Os transplantes com doadores não aparentados ainda são considerados experimentais.
Doença
hereditária mais prevalente
A
anemia falciforme é a doença hereditária mais prevalente no Brasil e estima-se
que existam entre 25 mil e 50 mil afetados. Mais comum em populações
afrodescendentes, é causada por uma alteração genética na hemoglobina, proteína
que dá a coloração avermelhada ao sangue e ajuda no transporte do oxigênio pelo
sistema circulatório.
Essa
alteração faz com que as hemácias – glóbulos vermelhos do sangue – assumam a
forma de foice ou meia-lua depois que o oxigênio é liberado. As células
deformadas se tornam rígidas e propensas a se polimerizar, ou seja, a formar
grupos que aderem ao endotélio e dificultam a circulação sanguínea.
Além
de inflamação constante, esse processo vaso-oclusivo pode causar necrose em vários
tecidos e crises de dor intensa. É comum o aparecimento de úlceras nas pernas,
descolamento de retina, priapismo (ereções prolongadas e dolorosas), acidente
vascular cerebral, infartos, insuficiência renal e pulmonar. A doença também
compromete os ossos, as articulações e tende a se agravar com o passar dos
anos, reduzindo em cerca de 25 a 30 anos a expectativa de vida.
O
paciente precisa de acompanhamento médico durante toda a vida e pode ser
submetido a transfusões de sangue com frequência. Os tratamentos até então
disponíveis no Brasil visavam somente a amenizar os sintomas.
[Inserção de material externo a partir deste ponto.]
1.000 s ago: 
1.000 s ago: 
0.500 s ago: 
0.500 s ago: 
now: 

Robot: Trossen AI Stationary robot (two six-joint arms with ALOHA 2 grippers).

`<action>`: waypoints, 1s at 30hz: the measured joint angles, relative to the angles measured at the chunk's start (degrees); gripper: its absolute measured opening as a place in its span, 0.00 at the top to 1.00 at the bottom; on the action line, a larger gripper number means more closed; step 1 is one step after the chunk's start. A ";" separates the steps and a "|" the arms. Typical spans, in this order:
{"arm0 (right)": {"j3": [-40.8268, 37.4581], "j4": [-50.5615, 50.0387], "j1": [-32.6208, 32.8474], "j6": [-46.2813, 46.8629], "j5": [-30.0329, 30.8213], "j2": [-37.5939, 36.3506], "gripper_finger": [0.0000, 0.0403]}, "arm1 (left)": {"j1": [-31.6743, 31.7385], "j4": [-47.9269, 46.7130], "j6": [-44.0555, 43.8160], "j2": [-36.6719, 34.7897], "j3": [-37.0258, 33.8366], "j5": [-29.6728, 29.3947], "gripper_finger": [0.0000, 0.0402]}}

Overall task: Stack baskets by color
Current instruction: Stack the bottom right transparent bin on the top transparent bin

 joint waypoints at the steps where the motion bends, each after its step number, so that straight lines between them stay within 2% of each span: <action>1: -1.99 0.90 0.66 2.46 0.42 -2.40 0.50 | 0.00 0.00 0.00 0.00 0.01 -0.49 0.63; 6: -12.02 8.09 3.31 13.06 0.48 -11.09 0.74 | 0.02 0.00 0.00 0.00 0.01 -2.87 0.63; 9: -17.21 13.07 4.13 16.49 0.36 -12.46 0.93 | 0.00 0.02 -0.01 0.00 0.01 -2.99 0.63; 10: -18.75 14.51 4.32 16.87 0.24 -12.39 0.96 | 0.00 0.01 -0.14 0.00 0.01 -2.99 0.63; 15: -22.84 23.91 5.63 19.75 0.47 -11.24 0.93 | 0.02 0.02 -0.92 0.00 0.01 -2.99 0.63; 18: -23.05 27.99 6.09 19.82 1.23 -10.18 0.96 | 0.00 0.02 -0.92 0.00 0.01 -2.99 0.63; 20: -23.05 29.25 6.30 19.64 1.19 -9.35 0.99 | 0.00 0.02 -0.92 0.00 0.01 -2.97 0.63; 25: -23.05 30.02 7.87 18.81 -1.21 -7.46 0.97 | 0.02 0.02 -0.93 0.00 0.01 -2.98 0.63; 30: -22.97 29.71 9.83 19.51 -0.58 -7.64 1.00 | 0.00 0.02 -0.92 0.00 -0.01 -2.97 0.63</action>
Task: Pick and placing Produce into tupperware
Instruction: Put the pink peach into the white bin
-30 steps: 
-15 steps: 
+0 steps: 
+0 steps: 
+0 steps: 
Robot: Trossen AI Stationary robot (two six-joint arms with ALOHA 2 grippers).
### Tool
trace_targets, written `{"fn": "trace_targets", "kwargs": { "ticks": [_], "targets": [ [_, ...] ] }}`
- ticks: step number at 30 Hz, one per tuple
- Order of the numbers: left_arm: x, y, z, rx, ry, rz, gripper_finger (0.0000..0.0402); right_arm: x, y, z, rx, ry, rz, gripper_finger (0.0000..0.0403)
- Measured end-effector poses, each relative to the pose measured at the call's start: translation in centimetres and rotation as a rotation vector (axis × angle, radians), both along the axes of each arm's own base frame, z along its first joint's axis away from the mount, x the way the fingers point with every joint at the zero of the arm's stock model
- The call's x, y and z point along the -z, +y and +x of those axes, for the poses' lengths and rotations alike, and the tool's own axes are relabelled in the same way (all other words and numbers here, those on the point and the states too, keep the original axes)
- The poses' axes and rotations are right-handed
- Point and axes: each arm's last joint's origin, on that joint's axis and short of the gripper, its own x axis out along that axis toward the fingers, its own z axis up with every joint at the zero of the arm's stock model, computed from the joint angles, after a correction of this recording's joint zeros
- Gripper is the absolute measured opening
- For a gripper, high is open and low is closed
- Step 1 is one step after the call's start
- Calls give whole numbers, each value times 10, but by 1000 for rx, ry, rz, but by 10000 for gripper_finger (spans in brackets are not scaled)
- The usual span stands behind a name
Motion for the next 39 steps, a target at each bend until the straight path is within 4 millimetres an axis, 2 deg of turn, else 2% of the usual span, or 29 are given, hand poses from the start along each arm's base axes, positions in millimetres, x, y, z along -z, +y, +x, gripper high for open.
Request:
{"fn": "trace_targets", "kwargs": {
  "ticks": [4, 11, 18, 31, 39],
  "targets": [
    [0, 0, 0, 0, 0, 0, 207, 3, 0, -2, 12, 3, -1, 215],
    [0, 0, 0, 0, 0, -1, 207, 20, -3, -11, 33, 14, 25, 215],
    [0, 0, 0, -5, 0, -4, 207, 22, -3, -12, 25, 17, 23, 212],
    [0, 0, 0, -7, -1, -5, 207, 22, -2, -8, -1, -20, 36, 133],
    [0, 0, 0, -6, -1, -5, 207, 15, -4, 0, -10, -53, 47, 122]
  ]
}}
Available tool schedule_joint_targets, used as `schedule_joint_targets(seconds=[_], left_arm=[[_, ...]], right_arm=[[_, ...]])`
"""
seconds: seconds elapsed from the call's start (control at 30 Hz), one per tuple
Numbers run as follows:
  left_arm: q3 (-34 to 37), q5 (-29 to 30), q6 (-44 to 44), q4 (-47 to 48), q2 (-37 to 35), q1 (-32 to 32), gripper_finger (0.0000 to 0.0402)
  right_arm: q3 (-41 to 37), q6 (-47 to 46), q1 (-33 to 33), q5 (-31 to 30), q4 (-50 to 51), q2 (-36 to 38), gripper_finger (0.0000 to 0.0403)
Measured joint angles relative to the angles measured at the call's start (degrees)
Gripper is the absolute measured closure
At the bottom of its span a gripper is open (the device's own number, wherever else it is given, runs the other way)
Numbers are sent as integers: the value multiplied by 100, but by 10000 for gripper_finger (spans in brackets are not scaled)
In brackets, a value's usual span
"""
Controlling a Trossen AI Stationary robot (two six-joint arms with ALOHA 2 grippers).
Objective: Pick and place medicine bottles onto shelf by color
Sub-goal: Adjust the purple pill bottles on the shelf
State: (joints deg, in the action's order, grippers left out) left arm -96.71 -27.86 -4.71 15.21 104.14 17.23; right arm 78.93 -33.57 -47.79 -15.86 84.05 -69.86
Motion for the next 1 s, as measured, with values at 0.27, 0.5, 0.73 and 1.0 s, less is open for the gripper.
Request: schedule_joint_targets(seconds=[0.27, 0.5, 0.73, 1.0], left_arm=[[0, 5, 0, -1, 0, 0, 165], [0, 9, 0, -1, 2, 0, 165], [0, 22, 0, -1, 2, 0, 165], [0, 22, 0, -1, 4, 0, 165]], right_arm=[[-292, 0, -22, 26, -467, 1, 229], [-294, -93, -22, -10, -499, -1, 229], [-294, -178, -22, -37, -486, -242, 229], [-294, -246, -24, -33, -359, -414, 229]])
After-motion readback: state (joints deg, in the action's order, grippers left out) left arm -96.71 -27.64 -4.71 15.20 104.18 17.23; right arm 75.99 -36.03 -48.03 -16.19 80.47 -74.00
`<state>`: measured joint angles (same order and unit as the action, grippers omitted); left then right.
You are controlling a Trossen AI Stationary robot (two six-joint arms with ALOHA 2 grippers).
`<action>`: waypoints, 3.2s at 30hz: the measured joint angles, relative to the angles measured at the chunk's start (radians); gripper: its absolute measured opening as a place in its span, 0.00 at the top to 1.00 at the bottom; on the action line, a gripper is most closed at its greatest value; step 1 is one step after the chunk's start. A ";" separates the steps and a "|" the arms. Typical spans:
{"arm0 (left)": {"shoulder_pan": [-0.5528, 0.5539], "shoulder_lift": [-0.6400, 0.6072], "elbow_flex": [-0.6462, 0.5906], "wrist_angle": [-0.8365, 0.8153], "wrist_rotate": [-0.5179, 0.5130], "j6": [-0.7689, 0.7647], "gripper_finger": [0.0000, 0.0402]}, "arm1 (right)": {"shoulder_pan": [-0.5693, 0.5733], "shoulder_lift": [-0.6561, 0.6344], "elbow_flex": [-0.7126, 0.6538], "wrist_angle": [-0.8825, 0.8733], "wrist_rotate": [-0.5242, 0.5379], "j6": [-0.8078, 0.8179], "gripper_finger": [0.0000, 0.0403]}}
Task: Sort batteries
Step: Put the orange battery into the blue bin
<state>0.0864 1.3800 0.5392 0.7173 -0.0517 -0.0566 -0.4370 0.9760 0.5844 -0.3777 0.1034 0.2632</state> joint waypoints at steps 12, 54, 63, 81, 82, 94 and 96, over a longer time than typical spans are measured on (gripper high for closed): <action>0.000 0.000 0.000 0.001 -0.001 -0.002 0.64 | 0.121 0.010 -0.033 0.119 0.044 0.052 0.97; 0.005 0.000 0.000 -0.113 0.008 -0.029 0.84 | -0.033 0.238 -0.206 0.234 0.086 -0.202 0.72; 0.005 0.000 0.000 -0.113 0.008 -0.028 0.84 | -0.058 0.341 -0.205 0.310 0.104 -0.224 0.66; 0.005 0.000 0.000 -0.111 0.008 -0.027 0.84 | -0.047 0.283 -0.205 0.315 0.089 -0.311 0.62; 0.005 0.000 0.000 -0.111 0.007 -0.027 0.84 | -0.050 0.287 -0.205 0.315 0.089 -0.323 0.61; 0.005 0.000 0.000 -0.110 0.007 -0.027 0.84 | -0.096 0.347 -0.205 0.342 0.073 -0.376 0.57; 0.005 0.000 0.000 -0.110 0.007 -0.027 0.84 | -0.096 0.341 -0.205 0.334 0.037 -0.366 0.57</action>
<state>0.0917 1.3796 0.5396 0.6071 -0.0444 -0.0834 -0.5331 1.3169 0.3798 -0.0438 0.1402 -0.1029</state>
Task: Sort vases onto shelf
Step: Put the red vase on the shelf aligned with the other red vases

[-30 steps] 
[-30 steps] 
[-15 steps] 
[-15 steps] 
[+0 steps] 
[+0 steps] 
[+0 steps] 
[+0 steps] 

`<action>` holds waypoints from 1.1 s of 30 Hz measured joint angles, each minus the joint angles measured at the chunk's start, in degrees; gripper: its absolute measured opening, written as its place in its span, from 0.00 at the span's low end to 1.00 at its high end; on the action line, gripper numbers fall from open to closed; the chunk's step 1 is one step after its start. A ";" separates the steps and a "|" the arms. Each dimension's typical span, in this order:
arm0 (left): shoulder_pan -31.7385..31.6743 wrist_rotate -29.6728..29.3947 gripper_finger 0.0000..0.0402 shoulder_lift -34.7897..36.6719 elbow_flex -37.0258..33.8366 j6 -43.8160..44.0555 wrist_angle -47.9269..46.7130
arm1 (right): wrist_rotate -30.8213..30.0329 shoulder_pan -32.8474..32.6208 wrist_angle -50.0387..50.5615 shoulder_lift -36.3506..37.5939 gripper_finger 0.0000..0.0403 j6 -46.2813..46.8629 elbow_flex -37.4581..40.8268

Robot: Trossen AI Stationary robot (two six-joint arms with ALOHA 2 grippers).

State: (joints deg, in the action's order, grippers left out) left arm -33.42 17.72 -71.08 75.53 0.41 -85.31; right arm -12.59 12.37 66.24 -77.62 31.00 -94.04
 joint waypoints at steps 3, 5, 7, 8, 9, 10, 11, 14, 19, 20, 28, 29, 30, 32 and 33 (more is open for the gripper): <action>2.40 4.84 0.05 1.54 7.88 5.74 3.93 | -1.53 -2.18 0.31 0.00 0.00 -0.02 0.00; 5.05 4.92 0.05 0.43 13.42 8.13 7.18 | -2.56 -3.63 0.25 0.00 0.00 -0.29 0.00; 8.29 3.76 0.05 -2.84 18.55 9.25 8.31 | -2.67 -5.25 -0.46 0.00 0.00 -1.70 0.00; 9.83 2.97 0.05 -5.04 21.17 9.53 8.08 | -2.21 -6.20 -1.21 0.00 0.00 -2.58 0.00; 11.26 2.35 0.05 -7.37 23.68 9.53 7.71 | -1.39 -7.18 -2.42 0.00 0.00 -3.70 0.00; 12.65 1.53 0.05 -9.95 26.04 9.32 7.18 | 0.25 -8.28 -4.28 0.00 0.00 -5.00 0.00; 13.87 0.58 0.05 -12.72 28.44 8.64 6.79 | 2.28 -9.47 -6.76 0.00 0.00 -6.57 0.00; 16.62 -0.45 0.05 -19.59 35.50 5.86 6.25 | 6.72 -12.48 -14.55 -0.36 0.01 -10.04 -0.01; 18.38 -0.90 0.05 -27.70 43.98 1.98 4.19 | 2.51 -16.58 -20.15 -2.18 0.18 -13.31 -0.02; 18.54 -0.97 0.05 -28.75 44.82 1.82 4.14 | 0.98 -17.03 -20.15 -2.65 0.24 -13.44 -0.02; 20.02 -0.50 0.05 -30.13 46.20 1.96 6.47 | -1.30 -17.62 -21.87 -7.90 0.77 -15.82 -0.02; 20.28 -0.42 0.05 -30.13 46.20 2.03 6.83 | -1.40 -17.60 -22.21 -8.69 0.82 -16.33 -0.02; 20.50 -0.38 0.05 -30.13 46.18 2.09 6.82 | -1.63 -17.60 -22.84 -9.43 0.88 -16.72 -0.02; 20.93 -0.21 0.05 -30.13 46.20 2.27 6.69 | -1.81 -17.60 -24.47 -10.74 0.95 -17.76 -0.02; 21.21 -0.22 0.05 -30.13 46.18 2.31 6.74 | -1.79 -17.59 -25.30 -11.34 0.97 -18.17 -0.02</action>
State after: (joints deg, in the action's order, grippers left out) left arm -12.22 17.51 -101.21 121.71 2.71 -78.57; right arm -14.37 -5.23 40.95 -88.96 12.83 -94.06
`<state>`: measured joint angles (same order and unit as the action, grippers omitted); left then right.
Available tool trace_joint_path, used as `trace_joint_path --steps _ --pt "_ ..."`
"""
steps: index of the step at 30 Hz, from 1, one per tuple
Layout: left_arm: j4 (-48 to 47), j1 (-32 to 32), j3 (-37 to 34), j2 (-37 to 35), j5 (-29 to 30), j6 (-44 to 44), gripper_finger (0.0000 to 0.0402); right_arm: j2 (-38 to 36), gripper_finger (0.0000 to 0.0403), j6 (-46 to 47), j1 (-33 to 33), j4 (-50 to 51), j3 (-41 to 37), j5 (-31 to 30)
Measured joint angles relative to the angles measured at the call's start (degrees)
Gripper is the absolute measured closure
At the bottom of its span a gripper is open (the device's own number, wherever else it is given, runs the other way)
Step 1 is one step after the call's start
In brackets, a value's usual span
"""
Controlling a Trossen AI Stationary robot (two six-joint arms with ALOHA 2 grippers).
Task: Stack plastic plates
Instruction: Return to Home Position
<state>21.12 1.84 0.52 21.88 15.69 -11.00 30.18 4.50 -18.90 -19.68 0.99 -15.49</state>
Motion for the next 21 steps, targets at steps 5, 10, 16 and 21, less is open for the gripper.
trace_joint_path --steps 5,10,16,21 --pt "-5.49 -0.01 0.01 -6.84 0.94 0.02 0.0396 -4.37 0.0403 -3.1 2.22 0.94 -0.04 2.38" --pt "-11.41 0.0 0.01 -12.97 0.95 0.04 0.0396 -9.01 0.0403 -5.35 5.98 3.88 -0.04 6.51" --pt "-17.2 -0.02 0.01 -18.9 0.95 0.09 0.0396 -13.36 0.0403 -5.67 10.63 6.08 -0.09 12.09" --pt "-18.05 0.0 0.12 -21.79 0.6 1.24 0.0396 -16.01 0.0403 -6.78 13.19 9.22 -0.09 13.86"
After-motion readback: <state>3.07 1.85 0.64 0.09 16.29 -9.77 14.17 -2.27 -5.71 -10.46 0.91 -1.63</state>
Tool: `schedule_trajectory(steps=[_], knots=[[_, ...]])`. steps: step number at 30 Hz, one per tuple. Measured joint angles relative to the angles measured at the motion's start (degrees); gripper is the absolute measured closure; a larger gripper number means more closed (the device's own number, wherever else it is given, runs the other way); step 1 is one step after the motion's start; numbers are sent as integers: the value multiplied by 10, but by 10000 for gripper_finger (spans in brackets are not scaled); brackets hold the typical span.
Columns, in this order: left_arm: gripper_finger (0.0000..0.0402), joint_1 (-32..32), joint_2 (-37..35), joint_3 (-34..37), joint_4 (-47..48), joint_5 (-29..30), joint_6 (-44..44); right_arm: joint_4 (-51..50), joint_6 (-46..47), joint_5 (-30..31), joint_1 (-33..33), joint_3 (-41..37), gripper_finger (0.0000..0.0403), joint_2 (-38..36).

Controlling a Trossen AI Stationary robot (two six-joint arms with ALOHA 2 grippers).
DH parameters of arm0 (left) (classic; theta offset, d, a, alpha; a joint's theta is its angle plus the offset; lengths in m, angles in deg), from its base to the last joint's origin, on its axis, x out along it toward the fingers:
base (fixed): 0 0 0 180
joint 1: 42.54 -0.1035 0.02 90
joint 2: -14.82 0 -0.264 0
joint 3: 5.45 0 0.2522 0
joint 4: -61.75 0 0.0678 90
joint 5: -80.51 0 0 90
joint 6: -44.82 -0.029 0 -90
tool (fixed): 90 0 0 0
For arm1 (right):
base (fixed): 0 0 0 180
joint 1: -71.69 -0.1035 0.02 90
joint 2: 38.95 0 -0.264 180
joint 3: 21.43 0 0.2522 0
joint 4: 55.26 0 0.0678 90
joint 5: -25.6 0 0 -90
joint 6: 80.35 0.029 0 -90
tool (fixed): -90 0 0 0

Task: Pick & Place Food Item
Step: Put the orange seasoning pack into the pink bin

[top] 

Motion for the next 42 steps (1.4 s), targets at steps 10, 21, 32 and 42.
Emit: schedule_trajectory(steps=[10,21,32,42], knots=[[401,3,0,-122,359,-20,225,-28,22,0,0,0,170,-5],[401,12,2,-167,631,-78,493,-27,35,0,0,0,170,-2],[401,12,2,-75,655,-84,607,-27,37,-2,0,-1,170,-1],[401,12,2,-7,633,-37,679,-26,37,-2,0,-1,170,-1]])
O transplante de
células-tronco hematopoiéticas é o único método curativo, mas nem todos os
portadores atendidos no SUS são elegíveis.
“Ele
está indicado, por exemplo, para pacientes que não respondem à terapia com
hidroxiureia [principal droga usada para combater as crises de dor] ou que
possuem alterações neurológicas que predisponham ao acidente vascular cerebral
e são possíveis de ser identificadas precocemente com exames de ultrassom do
tipo uso de Doppler transcraniano. Também para aqueles que sofrem de priapismo
recorrente ou que precisam de transfusões com frequência e sofrem com as
complicações”, explicou Simões.
Apenas
serão realizados pelo SUS transplantes feitos com células doadas por um irmão
compatível, por serem considerados mais seguros e eficazes.
Segundo
a pesquisadora, o procedimento representa uma opção mais barata para a rede
pública do que o tratamento das complicações da doença ao longo de toda a vida
dos pacientes.
Em
entrevista à Agência FAPESP, a hematologista Lúcia Silla, presidente da
Sociedade Brasileira de Transplante de Medula Óssea (SBTMO), contou que há mais
de dez anos a comunidade científica vem pedindo a inclusão do procedimento no
SUS.
“O
processo demorou porque o governo estava esperando que os dados publicados na
literatura se consolidassem. Trata-se de um procedimento muito complexo, com
potencial de trazer muitas complicações sendo uma das mais graves a chamada
doença enxerto contra hospedeiro (DECH) – uma espécie de rejeição ao contrário
[as células doadas rejeitam o organismo do recptor]. Agora, há dados robustos
para atestar a segurança e a eficácia do procedimento. Nós ficamos muito
contentes com a notícia”, comemorou Silla.